Doomsday clock moves even closer to midnight: Here’s what it means
The end is nigh.
The Doomsday Clock has never been closer to striking midnight. The metaphorical measure of how close humanity is to extinction has been maintained by nonprofit group Bulletin of the Atomic Scientists since 1947. This year, the group says they’re moving the clock closer to midnight than ever before — just 100 seconds away, down from two minutes.
“The iconic Doomsday Clock symbolizing the gravest perils facing humankind is now closer to midnight than at any point since its creation in 1947,” reads a press release from the group, whose board of sponsors includes 13 Nobel Laureates. “Humanity continues to face two simultaneous existential dangers — nuclear war and climate change — that are compounded by a threat multiplier, cyber-enabled information warfare, that undercuts society’s ability to respond.”
Bulletin also names the dire erosion of international security and political infrastructure as motives for their decision to give the human race just 100 seconds on the clock.
While the Doomsday Clock didn’t move in 2019 and remained at two minutes, it’s been slowly moving closer to midnight in prior years. It was set forward by 30 seconds in 2018, landing at two minutes before midnight. The clock was adjusted in 2017 to 2 ½ minutes to midnight from its setting of three minutes to midnight the year before.

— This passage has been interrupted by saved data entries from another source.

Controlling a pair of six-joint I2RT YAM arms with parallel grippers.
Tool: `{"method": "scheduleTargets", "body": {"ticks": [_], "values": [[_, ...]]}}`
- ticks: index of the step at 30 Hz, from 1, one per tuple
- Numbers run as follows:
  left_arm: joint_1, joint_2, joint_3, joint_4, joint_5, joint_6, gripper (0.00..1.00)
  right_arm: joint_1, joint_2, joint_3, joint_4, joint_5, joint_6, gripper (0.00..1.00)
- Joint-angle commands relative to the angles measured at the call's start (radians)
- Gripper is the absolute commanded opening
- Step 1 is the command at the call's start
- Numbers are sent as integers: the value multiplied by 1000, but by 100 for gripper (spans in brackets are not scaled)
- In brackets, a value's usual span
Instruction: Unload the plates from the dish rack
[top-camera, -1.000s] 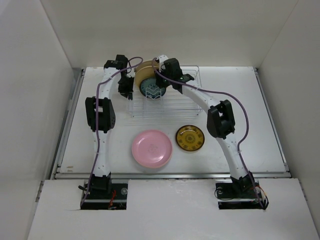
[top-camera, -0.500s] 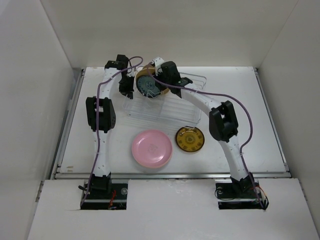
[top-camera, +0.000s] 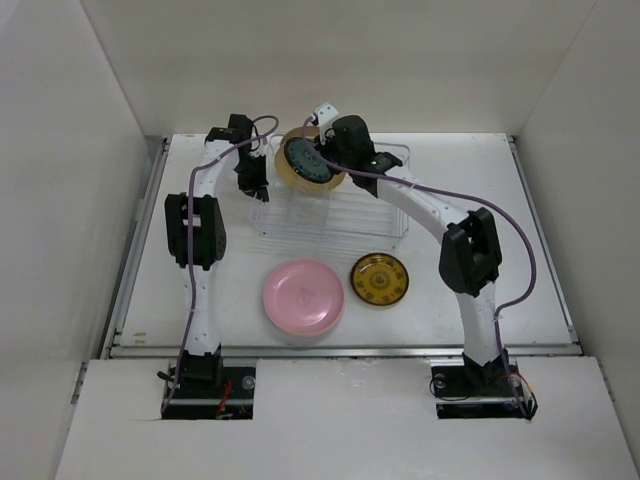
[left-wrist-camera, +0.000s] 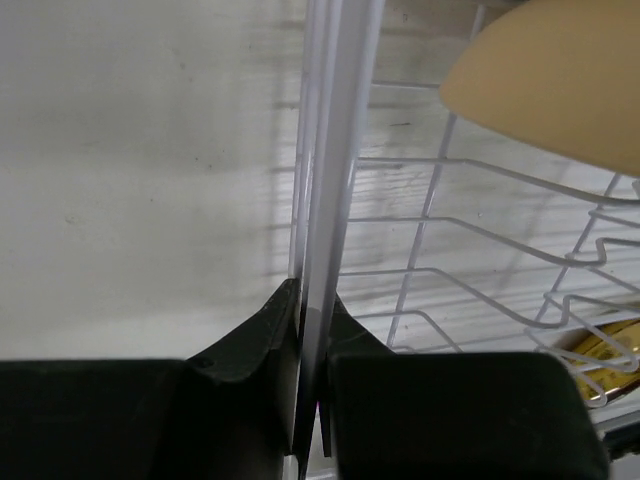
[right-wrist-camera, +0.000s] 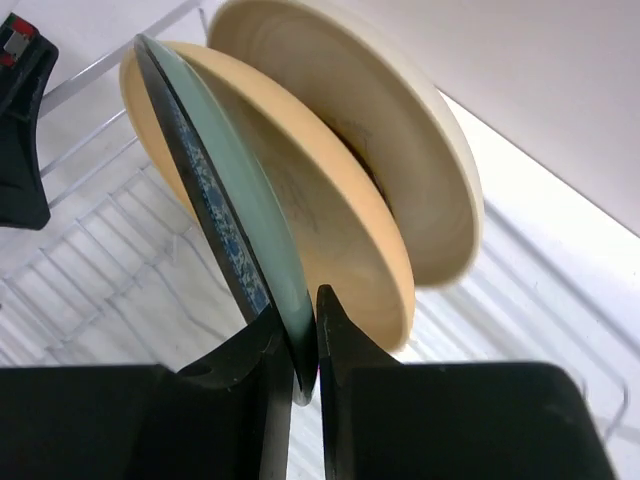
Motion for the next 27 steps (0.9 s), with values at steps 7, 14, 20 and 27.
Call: {"method": "scheduleTargets", "body": {"ticks": [7, 14, 20, 27], "values": [[60, -54, -125, -72, 103, -247, 0, -7, -194, 21, -145, -163, 125, 0], [60, -22, -24, -111, 117, -163, 0, -76, -467, -319, -322, -597, 251, 0], [60, 40, 101, -146, 152, -74, 0, -162, -774, -773, -367, -723, 373, 0], [40, 40, 122, -146, 152, -28, 5, -362, -891, -1056, -400, -762, 490, 0]]}}
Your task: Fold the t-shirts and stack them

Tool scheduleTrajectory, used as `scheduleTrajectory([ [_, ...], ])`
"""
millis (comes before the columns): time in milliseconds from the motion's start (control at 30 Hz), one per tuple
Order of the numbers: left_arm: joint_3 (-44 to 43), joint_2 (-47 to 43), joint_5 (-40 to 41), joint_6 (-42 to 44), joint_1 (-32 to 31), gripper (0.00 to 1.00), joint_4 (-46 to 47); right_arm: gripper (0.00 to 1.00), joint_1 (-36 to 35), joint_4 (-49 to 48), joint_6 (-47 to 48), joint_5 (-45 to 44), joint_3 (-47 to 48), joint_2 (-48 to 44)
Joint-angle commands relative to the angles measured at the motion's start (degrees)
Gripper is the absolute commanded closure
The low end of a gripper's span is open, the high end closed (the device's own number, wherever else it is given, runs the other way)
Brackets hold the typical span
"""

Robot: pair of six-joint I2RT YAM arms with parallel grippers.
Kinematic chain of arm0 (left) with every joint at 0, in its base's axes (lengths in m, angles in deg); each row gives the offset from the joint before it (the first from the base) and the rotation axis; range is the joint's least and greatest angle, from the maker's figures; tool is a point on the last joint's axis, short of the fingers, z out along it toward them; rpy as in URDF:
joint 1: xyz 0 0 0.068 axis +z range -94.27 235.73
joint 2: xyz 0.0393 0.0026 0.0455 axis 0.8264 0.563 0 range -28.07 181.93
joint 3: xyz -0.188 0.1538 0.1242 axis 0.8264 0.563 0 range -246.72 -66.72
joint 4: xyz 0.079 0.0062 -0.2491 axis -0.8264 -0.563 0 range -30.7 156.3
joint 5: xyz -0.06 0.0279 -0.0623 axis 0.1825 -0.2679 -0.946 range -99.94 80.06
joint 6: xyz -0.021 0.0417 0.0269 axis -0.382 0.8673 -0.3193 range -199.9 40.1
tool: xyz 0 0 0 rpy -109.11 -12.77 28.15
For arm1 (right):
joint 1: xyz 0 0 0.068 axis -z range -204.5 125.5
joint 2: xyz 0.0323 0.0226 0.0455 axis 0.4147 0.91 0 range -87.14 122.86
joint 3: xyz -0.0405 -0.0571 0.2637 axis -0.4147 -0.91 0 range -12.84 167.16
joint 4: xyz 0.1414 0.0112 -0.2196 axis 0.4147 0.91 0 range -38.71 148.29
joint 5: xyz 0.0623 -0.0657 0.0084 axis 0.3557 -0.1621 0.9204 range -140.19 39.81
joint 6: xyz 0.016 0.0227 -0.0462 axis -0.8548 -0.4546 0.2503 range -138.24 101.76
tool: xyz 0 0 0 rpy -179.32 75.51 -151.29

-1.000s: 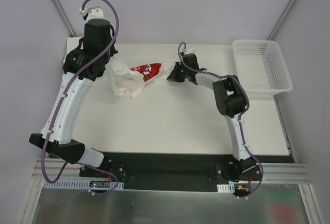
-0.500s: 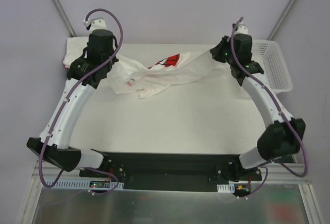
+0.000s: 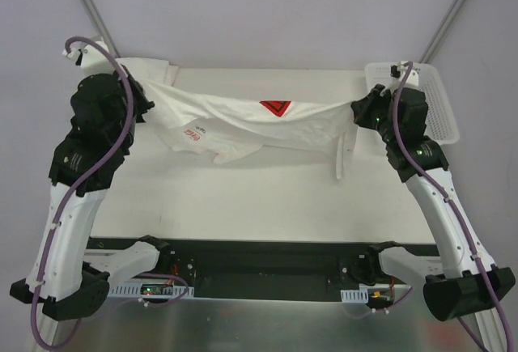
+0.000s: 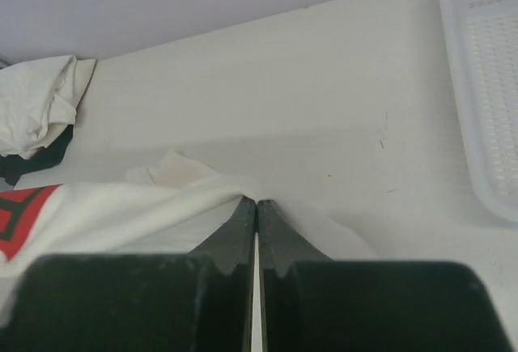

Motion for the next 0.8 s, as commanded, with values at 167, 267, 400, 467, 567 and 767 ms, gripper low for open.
scheduleTrajectory([
  [167,-1.5,-4.8,1.1,1.3,-0.2,1.00,2.4,0.99,-0.1,2.9,-0.9,0.8,0.1,-7.5],
  [267,-1.6,-3.9,0.7,0.9,-0.2,1.00,2.5,0.99,-0.2,2.4,-0.6,1.5,0.3,-7.3],
  [400,-3.4,-2.0,0.3,1.3,-0.2,1.00,2.7,0.99,-0.2,3.2,0.1,2.5,0.3,-6.1],
  [467,-3.3,-1.0,0.0,1.5,-0.2,1.00,3.2,0.99,-0.2,3.1,-0.3,2.6,-0.6,-5.6],
  [567,-2.0,0.9,0.4,1.4,-0.2,1.00,4.4,0.99,-0.2,2.2,-0.6,2.5,-2.0,-4.3],
  [767,5.5,3.6,-0.4,-0.8,-0.2,1.00,10.8,0.99,-0.1,-0.4,-1.7,5.4,-2.0,2.2],
])
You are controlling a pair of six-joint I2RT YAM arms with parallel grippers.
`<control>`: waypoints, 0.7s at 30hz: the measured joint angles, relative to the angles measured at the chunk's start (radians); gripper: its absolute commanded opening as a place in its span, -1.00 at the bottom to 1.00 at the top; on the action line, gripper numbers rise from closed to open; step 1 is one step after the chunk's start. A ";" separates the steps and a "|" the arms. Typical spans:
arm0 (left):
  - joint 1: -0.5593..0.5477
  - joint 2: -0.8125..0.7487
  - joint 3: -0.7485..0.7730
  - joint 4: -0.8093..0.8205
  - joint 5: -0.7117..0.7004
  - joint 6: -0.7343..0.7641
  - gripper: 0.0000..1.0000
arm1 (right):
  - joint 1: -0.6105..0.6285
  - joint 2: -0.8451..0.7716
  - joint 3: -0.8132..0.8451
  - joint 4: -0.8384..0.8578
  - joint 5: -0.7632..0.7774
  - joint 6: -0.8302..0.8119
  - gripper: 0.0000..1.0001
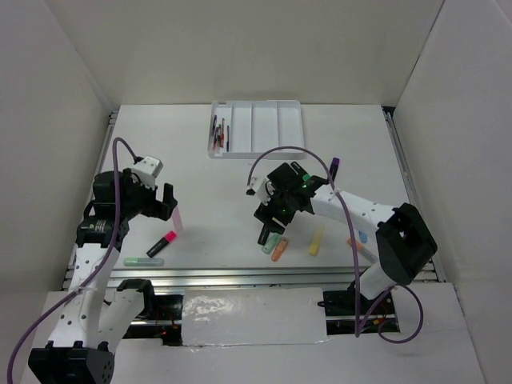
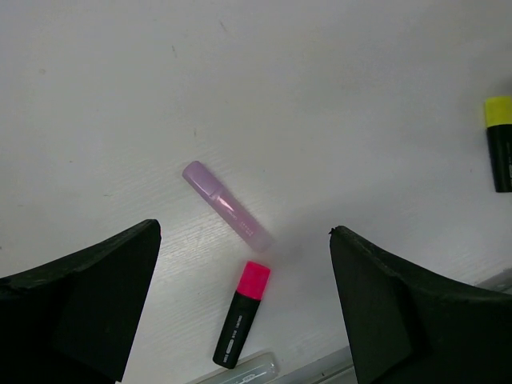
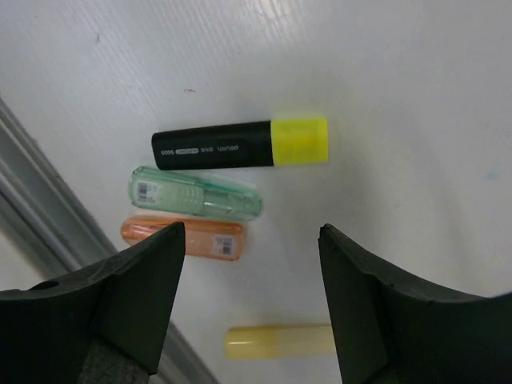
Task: Sort the stationery into containers
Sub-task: Pick up the pen from the center of the board.
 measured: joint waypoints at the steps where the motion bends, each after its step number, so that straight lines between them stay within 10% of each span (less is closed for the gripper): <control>1: 0.000 -0.003 0.000 -0.003 0.018 0.006 0.99 | 0.012 -0.003 -0.006 0.018 0.009 -0.037 0.52; 21: 0.000 0.014 -0.001 -0.005 0.094 0.022 0.98 | 0.072 0.036 -0.033 0.099 0.132 -0.471 0.51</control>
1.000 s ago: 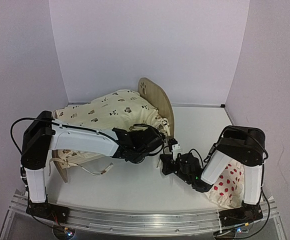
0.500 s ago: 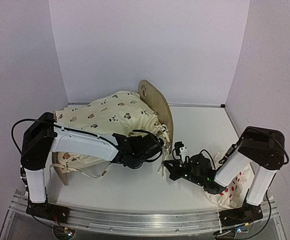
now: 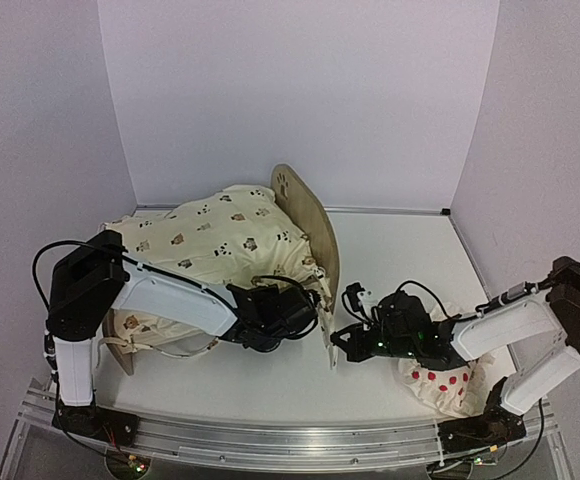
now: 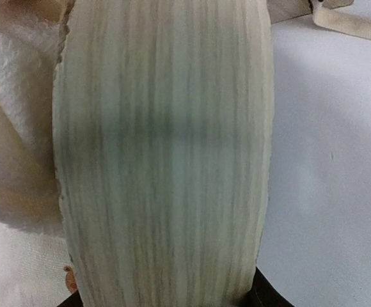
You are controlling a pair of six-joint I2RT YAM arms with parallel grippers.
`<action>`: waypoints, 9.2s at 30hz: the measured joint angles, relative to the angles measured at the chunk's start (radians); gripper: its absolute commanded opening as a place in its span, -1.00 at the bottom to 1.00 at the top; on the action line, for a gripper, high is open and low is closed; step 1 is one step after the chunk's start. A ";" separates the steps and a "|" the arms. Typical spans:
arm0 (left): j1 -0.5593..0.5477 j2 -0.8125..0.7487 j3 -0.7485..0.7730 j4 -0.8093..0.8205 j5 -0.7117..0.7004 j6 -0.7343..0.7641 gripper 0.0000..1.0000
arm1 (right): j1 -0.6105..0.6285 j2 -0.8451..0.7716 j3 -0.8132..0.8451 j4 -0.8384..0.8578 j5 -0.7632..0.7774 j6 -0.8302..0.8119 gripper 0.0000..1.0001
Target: Set up the pet bed
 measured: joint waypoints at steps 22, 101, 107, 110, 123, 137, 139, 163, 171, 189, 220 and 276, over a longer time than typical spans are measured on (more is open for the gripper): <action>-0.006 -0.044 -0.015 -0.083 0.058 -0.246 0.74 | -0.001 0.083 0.238 -0.468 -0.155 -0.014 -1.00; -0.127 0.232 0.157 0.261 0.375 -0.599 -0.08 | -0.063 0.052 0.341 -0.804 0.113 -0.155 -1.00; -0.128 0.264 0.154 0.332 0.316 -0.595 -0.81 | -0.064 0.057 0.341 -0.800 0.113 -0.149 -1.00; -0.128 0.269 0.144 0.351 0.312 -0.590 -1.00 | -0.064 0.063 0.341 -0.801 0.106 -0.147 -1.00; -0.143 0.062 -0.155 0.448 0.531 -0.573 -1.00 | -0.035 0.158 0.354 -0.775 -0.166 -0.176 -1.00; -0.178 -0.121 -0.314 0.465 0.770 -0.643 -1.00 | -0.031 0.167 0.374 -0.749 -0.269 -0.165 -1.00; -0.189 -0.149 -0.319 0.457 0.799 -0.649 -1.00 | -0.031 0.167 0.374 -0.749 -0.262 -0.165 -1.00; -0.112 -0.257 -0.309 0.404 0.748 -0.640 -1.00 | -0.051 -0.029 0.374 -0.644 -0.073 -0.163 0.03; -0.101 -0.261 -0.309 0.441 0.783 -0.630 -1.00 | -0.053 -0.002 0.323 -0.437 0.109 -0.182 -0.04; -0.081 -0.270 -0.320 0.463 0.792 -0.622 -1.00 | -0.053 0.160 0.372 -0.306 0.231 -0.216 -0.99; 0.106 -0.070 -0.068 0.496 0.866 -0.691 -1.00 | -0.066 -0.025 0.291 -0.350 0.099 -0.192 -1.00; 0.061 -0.016 -0.034 0.104 0.806 -0.562 -0.36 | -0.255 -0.129 0.181 -0.412 0.003 -0.179 -0.11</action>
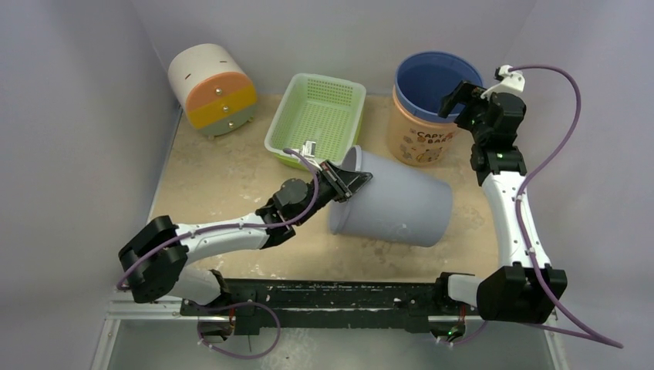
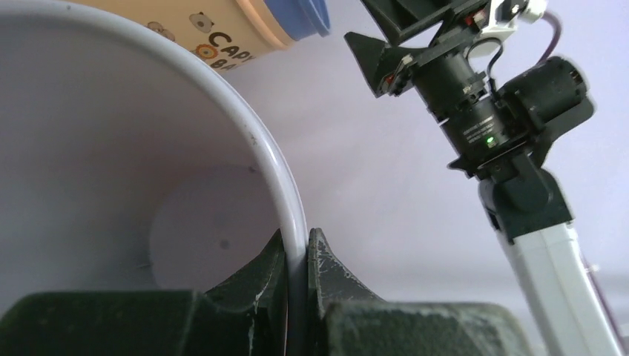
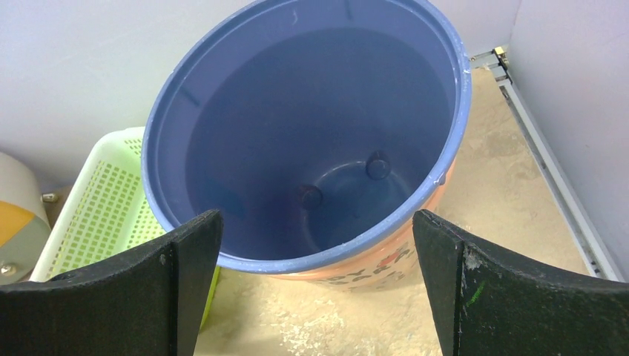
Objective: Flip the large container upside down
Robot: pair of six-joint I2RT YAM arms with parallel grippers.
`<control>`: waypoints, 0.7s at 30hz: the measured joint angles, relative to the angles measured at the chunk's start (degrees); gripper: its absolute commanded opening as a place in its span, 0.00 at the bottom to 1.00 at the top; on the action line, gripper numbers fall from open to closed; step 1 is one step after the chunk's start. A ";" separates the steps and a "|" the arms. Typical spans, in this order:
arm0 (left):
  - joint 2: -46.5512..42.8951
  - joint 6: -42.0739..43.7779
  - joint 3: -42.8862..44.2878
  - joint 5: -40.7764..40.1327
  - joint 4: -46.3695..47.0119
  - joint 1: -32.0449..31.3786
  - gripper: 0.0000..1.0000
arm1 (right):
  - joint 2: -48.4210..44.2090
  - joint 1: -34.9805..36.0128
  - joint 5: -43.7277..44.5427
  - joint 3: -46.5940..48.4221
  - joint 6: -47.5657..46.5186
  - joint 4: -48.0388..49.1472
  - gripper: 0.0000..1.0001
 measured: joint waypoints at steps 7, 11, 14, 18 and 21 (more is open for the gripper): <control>2.91 -8.24 -7.19 3.67 17.92 3.72 0.00 | -0.07 -0.11 0.00 0.13 0.00 0.02 0.99; 10.40 -17.84 -12.37 5.18 34.71 7.30 0.00 | 0.02 -0.11 0.00 0.35 0.02 0.00 0.99; 15.15 -23.85 -13.79 5.97 40.30 9.29 0.00 | 0.48 -0.11 0.00 1.36 0.02 0.02 0.98; 15.72 -26.56 -13.57 7.96 43.25 10.43 0.00 | 0.90 -0.11 0.00 2.23 0.02 0.07 0.98; 18.12 -29.22 -12.79 10.34 44.44 11.13 0.00 | 1.31 -0.11 -0.04 2.45 0.04 0.33 0.98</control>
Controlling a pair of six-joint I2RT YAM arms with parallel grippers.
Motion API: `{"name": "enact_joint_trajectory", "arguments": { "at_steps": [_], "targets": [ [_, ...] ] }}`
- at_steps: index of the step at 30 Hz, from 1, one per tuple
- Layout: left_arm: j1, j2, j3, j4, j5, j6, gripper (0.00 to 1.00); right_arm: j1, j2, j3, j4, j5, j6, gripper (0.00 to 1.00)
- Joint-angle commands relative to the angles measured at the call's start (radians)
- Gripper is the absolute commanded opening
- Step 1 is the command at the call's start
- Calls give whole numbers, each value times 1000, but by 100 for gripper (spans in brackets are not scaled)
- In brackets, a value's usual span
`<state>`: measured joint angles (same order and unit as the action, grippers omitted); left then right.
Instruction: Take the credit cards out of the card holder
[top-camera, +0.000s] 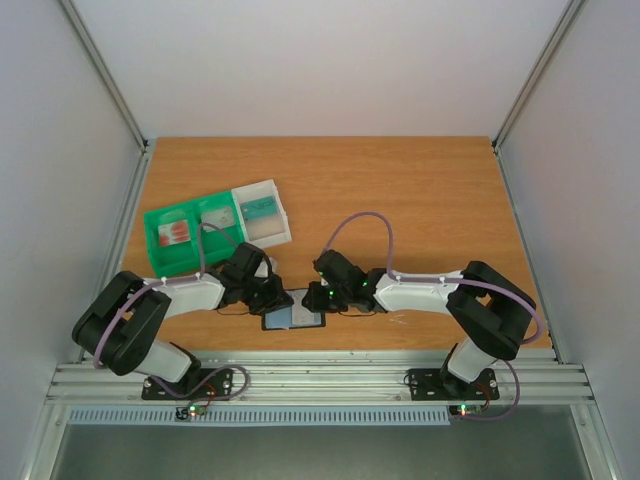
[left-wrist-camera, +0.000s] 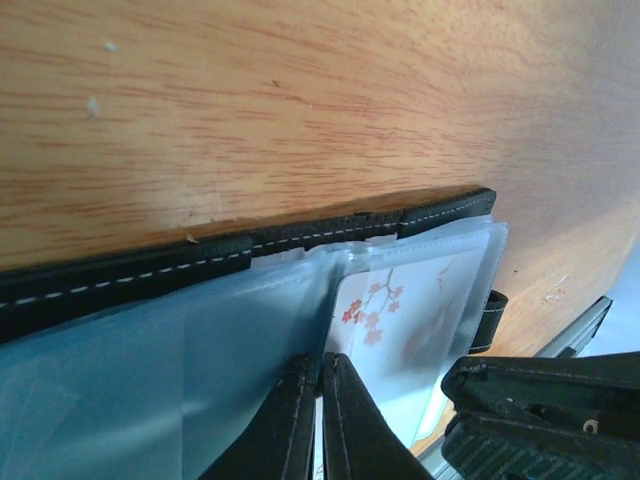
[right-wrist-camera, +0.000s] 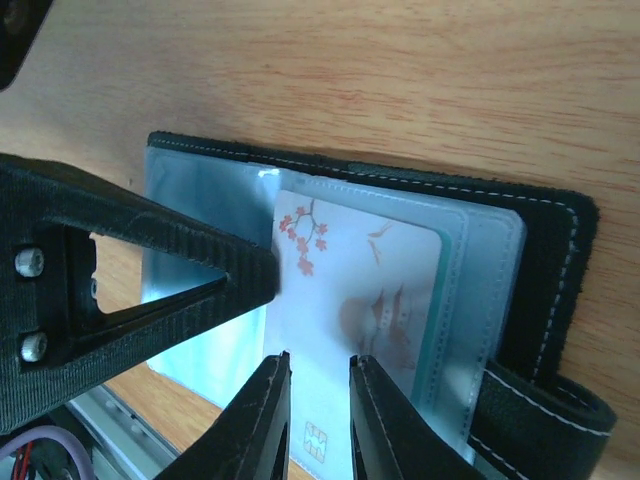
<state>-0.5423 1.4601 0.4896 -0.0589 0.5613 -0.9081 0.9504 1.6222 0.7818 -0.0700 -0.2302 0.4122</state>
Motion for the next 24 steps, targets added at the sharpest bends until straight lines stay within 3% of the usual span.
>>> {"name": "enact_joint_trajectory", "arguments": {
  "at_steps": [1,15,24],
  "targets": [
    [4,10,-17,26,-3,10,5,-11,-15,-20,20,9,22,20],
    [4,7,-32,21,-15,12,5,-18,30,-13,-34,22,32,26],
    [4,6,-37,21,-17,10,6,-33,30,-42,109,-71,61,27]
  ]
}}
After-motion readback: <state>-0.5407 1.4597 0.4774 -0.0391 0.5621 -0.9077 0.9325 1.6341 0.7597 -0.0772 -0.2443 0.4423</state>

“We are now expressing how close the world is to catastrophe in seconds — not hours, or even minutes,” says Bulletin President and CEO Rachel Bronson.
In a separate statement, the group begs world leaders not to “retreat from arms control” and create a nuclear reality.
“The world is sleepwalking its way through a newly unstable nuclear landscape,” they write.
The safest the world has ever been, according to the clock, was 1991. With the end of the Cold War, Bulletin leaders set the clock to 17 minutes to midnight.